==== Data provided

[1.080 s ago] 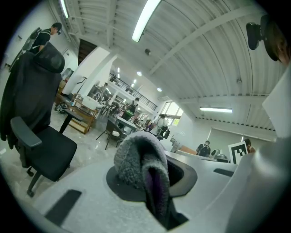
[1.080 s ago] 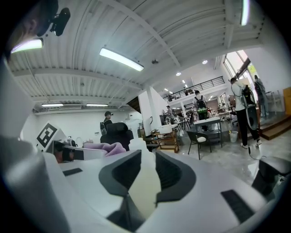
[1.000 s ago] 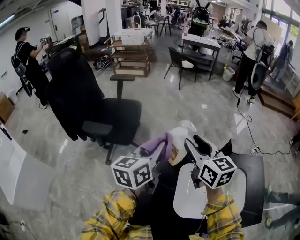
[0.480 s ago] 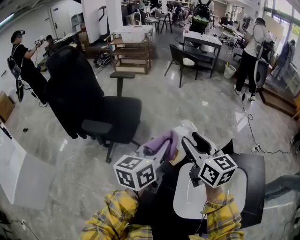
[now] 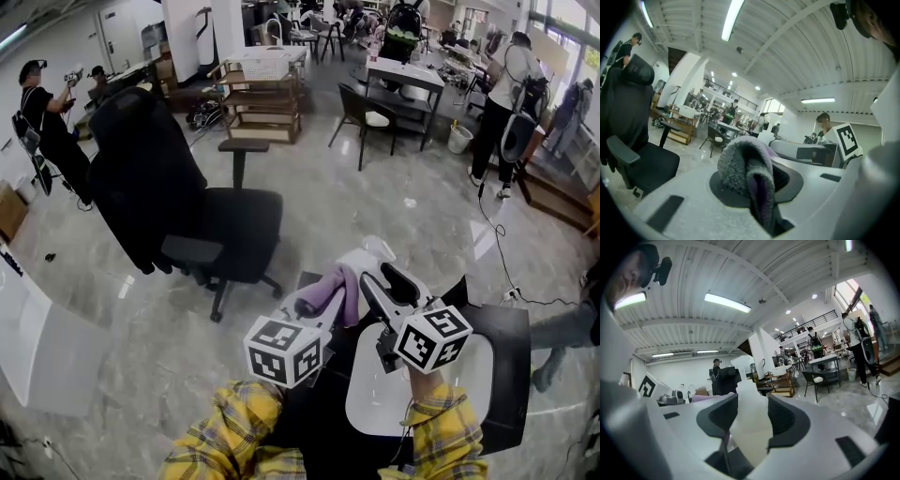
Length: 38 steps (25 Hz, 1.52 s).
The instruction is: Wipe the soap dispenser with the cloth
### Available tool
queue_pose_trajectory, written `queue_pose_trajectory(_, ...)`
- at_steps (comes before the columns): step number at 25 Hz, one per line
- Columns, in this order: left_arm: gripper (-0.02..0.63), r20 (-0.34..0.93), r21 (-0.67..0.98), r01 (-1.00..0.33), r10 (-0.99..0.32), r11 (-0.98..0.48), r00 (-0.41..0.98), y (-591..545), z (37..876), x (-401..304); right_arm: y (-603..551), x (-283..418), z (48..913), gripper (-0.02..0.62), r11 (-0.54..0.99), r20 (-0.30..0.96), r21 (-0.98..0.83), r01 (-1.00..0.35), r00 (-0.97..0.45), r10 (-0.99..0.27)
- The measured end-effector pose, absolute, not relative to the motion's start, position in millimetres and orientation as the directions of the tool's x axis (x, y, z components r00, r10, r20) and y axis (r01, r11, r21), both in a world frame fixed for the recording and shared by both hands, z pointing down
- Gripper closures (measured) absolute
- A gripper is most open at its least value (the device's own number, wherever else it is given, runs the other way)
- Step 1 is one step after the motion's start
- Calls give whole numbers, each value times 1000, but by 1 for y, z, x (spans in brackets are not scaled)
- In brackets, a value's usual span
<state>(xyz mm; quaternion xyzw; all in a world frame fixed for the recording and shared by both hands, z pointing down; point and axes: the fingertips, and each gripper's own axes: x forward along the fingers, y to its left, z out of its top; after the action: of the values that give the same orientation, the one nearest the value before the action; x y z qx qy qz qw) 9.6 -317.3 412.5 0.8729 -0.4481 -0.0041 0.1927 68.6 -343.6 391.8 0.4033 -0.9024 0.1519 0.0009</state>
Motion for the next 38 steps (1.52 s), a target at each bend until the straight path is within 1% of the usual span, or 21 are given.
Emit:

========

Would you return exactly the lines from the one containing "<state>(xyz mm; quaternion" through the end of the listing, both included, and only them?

<state>(xyz mm; quaternion xyzw; all in a world frame fixed for the recording and shared by both hands, z pointing down; point and axes: the fingertips, and each gripper's own axes: x forward along the fingers, y to its left, z out of its top; after the action: of the values that give the same orientation, the one nearest the value before the action; x y z qx qy qz qw) 9.6 -317.3 412.5 0.8729 -0.4481 -0.0041 0.1927 68.6 -343.6 391.8 0.4033 -0.9024 0.1519 0.0009</state>
Motion for the next 38 steps (1.52 s), a target at each bend until the straight path is within 1% of the usual span, or 21 are given.
Emit:

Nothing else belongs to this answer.